Riff, Resolve, Repeat

Had the great fortune to see the Lincoln Center Jazz Band (with Wynton Marsalis) last night, and I'm reminded all over again of the essential links between poetry and jazz. Like many people, I've always felt the connection between William Carlos Williams and Thelonious Monk (the spareness, the simple structures, the use of silence/rests), but I see very clearly and for the first time a direct parallel between the poem (or better, a series of poems) and the jazz performance. Follow:

- There's a structure. A melody. A theme, if you will, whose job it is to hold the mood together while providing space for the riffs - either the soloists or the departures in the poem, the things that deliver the unexpected and dynamic.
- In those riffs, there's an feel which has strong roots in the improvisational. It always has a feel of newness, and, done right, never takes you in the direction you expected.
- While the riff is the vehicle for delivering the energy, the surprise, it isn't the place the work leaves you. It delivers you through the highs and lows to someplace beyond. Forget the meadow beyond the woods analogy and think about the music you love. Am I right?
- Jazz comes in many styles: bebop and blues, fusion and classic, etc. But they all are true to the basics of the form: setup, riff, resolve.
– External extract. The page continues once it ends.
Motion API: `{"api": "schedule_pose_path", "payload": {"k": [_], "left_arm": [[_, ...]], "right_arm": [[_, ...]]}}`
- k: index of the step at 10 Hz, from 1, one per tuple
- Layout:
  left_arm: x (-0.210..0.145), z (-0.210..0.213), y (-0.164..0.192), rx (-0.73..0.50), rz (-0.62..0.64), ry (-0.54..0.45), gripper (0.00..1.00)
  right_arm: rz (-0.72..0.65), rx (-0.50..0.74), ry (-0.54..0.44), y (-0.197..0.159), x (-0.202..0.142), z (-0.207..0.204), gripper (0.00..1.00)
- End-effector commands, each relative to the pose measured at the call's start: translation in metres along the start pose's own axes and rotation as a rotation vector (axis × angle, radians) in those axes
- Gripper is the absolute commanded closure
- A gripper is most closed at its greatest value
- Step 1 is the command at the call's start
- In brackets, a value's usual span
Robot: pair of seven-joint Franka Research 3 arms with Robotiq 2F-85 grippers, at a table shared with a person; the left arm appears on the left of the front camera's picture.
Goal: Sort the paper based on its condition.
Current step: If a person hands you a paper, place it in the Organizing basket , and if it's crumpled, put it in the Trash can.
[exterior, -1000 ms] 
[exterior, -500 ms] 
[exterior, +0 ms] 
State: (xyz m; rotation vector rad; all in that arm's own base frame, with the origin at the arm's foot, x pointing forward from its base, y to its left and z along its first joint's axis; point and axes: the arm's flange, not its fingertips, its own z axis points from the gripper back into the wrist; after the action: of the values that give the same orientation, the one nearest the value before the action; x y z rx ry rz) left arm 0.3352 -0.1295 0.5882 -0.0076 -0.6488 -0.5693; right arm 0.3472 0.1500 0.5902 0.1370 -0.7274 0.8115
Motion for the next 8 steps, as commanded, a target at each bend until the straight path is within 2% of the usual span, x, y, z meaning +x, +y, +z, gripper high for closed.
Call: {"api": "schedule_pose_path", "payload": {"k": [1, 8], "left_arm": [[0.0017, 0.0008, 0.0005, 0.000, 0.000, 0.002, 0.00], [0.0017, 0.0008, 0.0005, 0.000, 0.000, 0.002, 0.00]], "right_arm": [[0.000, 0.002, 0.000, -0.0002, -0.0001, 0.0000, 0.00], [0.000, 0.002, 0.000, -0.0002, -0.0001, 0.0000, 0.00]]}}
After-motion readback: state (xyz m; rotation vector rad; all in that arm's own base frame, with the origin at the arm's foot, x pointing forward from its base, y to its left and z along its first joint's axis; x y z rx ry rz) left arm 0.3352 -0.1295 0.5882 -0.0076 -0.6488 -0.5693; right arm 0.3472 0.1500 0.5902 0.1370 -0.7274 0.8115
OK, poetry isn't necessarily religiously improvisational, though I would argue poems with roots in improv (or that ride inspiration equally with craft) tend to be the better works. And I know many poets resist "resolution" in a neat sense, but we always find ways to end poems that feel satisfying to us, and these are usually different than the middles of our poems, no?

See if any or all of your poems fit. And next time you're stuck, feel free to call on
Dizzy to seduce the muse.

2 comments:

Tara & Patrick said...

David: I like. Makes me think of the brilliant illustrator Saul Steinberg, who demoted any of his (or anyone else's) drawings that didn't seem rife with improvisational invention to the level of mere "homework."

David Vincenti said...

Thanks for stopping by, Pack. I have only a cursory knowledge of Steinberg. I'll have to spend some time with his work. Thanks for the tip.